TASK GOAL: Within the material below, transcribe exactly the lines from the one holding "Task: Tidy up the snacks" through the one holding "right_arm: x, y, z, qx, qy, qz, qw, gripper", keeping both ends and skipping the rest.

[ENTRIES PROVIDED Boundary: Start]

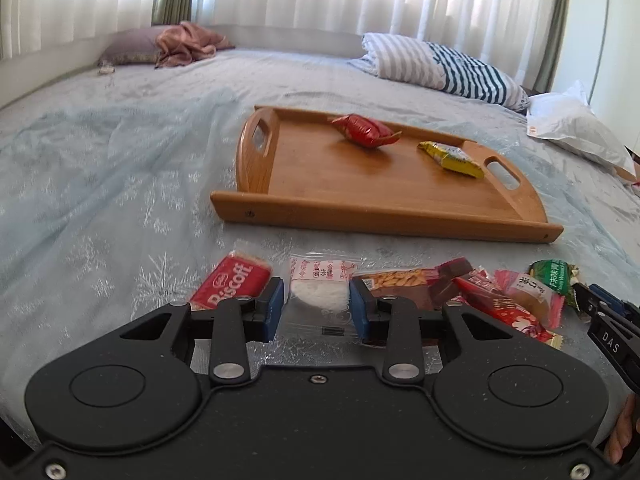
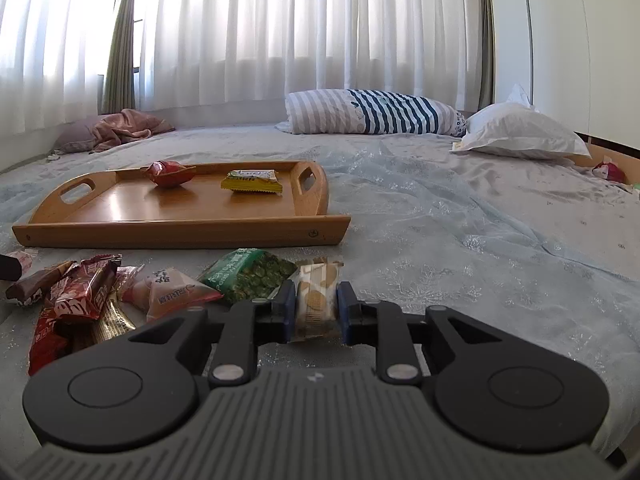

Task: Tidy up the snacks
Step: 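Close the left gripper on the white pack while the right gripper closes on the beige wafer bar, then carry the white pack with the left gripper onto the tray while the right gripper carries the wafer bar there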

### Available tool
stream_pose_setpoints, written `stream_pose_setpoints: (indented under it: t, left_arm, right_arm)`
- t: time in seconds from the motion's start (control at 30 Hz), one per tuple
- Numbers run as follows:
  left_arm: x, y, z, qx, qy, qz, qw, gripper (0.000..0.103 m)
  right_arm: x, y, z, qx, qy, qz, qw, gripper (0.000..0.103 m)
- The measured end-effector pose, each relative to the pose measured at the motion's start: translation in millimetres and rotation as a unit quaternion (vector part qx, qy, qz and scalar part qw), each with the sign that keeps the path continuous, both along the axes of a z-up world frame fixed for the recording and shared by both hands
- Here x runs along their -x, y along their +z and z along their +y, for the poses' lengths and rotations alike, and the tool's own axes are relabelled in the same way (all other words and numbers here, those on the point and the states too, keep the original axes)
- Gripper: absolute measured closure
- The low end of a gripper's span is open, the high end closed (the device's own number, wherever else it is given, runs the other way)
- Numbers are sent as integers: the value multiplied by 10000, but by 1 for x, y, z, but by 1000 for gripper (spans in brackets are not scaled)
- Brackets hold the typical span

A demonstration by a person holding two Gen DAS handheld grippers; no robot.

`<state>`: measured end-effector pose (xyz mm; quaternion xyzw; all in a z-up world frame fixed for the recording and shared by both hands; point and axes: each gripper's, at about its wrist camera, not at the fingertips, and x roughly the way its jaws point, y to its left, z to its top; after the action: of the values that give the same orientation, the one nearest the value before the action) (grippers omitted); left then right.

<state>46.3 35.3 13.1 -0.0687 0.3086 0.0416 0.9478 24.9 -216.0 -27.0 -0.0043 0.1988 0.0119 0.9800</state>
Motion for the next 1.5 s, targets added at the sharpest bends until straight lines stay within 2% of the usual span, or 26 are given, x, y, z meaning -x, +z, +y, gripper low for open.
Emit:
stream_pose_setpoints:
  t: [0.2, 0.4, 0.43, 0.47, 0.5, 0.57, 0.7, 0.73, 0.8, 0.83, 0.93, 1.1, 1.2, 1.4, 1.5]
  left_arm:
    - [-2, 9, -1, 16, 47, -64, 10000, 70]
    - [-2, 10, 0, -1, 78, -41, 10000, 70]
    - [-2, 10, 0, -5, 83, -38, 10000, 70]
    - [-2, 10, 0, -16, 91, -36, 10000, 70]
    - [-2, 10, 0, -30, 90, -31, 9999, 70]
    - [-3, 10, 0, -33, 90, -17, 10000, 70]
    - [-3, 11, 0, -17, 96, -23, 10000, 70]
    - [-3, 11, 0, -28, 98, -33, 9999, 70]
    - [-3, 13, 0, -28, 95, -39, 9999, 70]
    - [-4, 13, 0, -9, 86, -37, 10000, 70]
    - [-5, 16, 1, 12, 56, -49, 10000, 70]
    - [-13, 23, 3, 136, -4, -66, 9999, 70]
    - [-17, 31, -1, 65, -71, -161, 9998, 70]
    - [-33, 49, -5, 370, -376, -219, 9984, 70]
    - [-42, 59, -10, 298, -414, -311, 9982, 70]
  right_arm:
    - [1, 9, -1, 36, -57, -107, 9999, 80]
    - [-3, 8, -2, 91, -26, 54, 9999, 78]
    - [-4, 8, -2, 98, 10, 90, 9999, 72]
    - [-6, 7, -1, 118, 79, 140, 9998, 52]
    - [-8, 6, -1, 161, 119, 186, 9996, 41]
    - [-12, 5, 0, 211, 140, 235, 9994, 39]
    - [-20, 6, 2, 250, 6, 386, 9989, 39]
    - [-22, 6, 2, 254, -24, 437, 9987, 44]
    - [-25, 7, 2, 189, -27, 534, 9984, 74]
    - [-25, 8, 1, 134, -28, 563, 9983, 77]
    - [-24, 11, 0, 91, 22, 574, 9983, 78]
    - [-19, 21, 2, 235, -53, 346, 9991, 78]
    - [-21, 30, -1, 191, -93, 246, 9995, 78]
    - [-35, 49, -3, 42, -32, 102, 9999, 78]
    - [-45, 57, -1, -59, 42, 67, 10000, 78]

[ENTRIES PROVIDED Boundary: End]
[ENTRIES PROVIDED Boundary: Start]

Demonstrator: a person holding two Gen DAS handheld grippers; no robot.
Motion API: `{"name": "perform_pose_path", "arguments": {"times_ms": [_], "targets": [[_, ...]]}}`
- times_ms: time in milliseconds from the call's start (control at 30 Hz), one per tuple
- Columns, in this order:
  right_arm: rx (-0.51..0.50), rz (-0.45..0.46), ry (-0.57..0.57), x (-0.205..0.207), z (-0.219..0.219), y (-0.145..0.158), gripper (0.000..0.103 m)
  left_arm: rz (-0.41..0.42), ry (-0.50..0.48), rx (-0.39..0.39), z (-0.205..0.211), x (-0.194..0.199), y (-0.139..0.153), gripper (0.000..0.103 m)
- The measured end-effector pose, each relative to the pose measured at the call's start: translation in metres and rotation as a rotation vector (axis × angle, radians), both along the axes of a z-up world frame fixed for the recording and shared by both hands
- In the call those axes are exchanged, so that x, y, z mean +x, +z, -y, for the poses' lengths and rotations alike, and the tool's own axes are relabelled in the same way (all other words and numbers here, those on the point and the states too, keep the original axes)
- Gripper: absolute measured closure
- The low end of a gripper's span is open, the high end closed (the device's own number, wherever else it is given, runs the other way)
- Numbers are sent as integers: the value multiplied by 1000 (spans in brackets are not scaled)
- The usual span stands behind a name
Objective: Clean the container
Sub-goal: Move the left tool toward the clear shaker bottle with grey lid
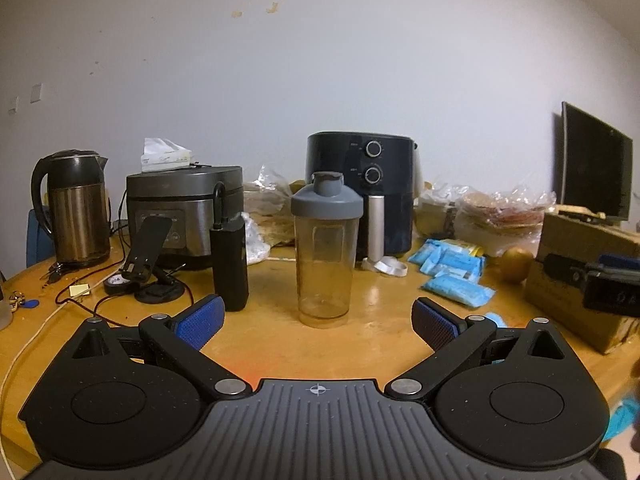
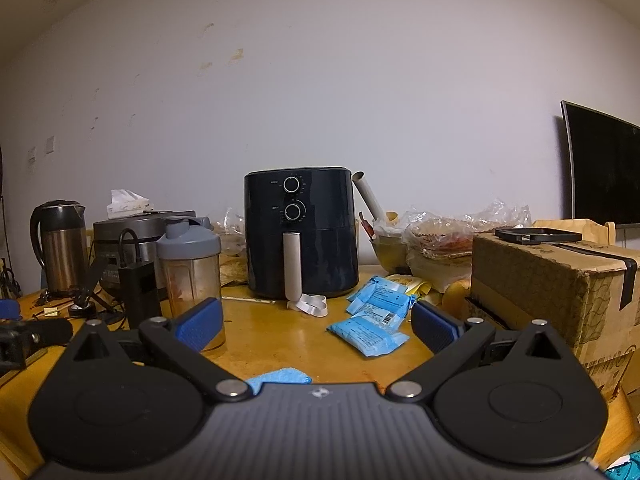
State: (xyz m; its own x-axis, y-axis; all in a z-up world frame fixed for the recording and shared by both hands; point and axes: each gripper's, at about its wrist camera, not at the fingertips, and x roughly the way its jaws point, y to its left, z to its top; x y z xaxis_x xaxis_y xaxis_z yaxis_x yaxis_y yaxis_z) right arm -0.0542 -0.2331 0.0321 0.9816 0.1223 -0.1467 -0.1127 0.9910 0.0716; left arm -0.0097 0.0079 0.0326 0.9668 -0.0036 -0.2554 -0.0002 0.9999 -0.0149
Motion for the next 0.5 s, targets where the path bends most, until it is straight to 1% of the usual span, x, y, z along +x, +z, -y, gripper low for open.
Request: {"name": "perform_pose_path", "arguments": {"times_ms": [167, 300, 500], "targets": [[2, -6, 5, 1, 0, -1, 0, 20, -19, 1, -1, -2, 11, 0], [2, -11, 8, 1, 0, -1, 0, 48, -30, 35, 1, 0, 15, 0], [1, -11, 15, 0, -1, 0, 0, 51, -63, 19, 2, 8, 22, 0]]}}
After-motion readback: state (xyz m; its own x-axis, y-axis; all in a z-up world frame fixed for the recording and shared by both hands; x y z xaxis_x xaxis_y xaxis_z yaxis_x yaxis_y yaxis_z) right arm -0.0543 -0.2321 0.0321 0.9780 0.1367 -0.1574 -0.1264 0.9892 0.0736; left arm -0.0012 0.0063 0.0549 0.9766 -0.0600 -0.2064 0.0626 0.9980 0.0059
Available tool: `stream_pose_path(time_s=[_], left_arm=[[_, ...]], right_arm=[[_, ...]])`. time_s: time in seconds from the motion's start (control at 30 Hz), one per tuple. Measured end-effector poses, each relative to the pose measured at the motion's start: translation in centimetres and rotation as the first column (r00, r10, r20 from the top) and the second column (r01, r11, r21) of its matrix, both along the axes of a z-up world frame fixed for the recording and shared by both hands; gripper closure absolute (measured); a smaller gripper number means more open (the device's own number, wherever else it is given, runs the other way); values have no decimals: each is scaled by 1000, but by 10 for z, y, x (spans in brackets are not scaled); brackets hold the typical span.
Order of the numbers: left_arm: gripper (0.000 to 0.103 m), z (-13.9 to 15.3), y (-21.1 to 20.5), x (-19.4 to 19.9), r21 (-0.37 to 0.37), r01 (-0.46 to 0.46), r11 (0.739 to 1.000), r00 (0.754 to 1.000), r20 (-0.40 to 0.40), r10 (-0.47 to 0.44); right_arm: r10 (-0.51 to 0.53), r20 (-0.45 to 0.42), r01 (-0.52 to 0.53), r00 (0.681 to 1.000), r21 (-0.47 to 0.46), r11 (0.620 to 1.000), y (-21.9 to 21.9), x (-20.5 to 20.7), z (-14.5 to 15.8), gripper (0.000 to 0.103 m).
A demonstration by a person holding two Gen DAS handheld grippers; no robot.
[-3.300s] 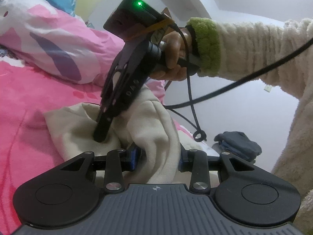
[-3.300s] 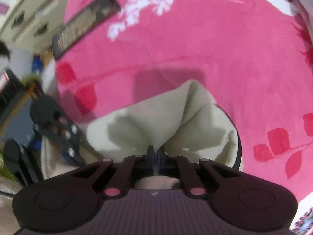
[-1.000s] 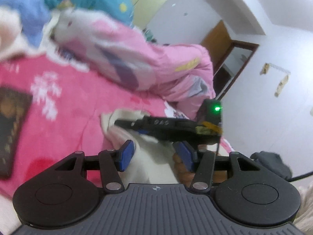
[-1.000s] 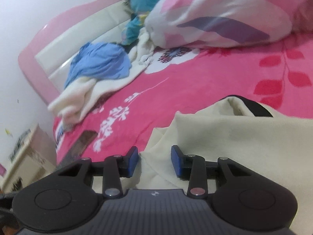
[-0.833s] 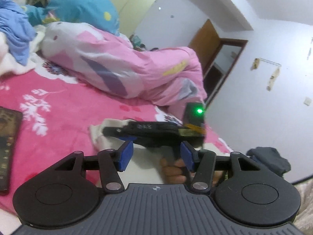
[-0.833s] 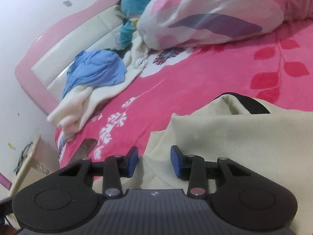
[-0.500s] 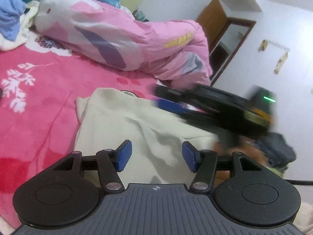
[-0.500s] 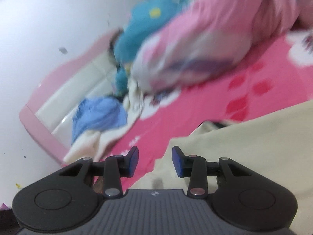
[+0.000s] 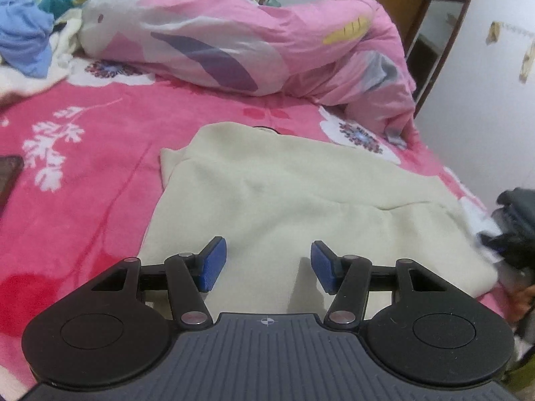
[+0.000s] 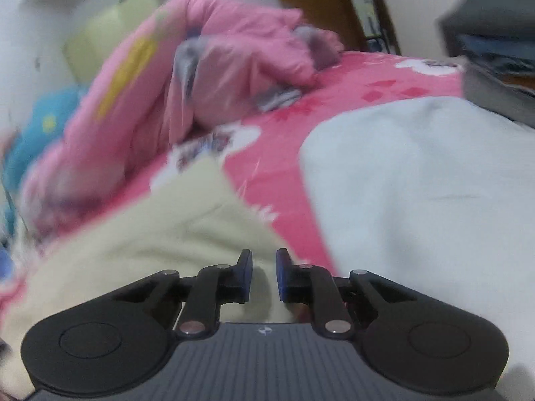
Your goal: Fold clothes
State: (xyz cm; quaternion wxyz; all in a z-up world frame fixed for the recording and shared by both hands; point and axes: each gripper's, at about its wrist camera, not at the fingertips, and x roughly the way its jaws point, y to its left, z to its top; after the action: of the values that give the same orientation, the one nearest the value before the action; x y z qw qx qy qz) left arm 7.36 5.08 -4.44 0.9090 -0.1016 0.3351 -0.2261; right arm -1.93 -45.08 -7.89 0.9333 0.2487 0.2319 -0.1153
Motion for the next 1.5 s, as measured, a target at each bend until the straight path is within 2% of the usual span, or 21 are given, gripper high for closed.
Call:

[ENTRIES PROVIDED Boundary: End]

REPLY:
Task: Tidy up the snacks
Step: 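Close the left gripper on the white pack while the right gripper closes on the beige wafer bar, then carry the white pack with the left gripper onto the tray while the right gripper carries the wafer bar there
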
### Available tool
stream_pose_setpoints, written `stream_pose_setpoints: (indented under it: t, left_arm, right_arm)`
- t: time in seconds from the motion's start (control at 30 Hz), one per tuple
- Numbers run as follows:
  left_arm: x, y, z, qx, qy, qz, qw, gripper (0.000..0.103 m)
  right_arm: x, y, z, qx, qy, qz, qw, gripper (0.000..0.103 m)

No further output is required for this answer.